--- START ---

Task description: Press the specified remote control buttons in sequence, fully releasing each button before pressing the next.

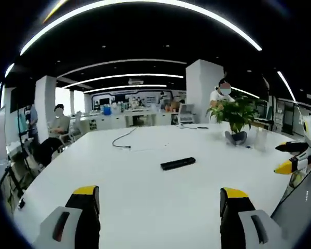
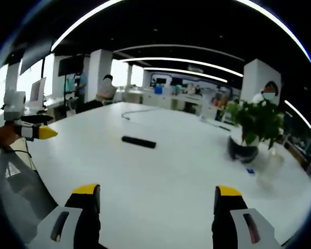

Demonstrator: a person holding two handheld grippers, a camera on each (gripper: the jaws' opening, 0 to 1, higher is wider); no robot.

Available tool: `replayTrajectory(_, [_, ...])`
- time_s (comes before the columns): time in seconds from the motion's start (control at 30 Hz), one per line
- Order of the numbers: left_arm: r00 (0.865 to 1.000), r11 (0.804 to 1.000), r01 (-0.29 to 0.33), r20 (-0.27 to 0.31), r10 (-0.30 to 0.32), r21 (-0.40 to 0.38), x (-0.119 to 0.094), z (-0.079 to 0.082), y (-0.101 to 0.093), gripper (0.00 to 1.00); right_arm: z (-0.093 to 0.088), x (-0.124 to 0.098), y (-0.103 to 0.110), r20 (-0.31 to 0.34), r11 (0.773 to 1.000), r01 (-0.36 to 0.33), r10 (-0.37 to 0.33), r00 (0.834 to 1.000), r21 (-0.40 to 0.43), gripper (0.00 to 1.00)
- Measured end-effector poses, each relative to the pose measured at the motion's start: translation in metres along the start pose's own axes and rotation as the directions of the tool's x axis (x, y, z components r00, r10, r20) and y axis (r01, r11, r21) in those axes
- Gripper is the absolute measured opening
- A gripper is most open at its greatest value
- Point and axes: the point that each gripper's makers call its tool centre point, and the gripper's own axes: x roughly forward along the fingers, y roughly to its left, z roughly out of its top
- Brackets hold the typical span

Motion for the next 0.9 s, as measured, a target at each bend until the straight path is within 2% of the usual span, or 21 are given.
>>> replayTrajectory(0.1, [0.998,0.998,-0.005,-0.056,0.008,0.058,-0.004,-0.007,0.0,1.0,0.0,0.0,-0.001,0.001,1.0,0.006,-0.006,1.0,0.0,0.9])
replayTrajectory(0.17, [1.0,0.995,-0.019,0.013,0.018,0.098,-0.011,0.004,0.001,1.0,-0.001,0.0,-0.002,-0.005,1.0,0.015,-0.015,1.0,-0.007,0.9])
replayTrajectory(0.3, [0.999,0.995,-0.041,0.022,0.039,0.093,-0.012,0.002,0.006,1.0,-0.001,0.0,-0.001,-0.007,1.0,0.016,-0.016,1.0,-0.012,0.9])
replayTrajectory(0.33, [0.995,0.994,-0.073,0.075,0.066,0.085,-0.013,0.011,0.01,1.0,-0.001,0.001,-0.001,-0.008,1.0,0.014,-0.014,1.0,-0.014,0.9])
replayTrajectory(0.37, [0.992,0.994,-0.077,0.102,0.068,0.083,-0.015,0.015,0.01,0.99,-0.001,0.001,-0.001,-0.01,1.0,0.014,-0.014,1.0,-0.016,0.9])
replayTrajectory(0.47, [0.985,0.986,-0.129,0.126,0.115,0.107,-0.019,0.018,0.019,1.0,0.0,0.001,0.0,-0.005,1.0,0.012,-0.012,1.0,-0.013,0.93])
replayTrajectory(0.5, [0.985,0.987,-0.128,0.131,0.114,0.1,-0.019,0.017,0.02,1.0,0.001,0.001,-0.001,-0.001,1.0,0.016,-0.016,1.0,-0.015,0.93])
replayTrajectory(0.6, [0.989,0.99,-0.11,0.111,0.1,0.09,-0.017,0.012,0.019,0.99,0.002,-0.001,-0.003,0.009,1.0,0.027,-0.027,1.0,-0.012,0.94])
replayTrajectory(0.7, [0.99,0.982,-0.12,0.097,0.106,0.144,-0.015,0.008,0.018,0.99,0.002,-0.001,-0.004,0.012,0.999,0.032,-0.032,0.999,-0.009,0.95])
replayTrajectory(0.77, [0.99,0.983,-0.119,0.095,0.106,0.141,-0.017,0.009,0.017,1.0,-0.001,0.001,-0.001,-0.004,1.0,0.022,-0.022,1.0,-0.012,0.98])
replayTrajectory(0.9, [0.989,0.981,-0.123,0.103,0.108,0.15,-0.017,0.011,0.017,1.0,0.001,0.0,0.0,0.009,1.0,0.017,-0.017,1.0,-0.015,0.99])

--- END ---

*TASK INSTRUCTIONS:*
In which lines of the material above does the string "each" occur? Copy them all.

*YOUR RESPONSE:*
Task description: Press the specified remote control buttons in sequence, fully releasing each button before pressing the next.
Demonstrator: a person holding two handheld grippers, a camera on each (gripper: the jaws' opening, 0 to 1, higher is wider); no robot.
- Measured end-effector poses, each relative to the pose measured at the motion's start: translation in metres along the start pose's own axes and rotation as the directions of the tool's x axis (x, y, z components r00, r10, r20) and y axis (r01, r11, r21) in those axes
- Point and axes: the point that each gripper's makers call its tool centre point, and the gripper's own axes: x roughly forward along the fingers, y roughly to its left, z roughly out of its top
Motion for the next 0.9 s, as measured, a target at each bend until the straight path is within 2% of the usual span, or 21 are given.

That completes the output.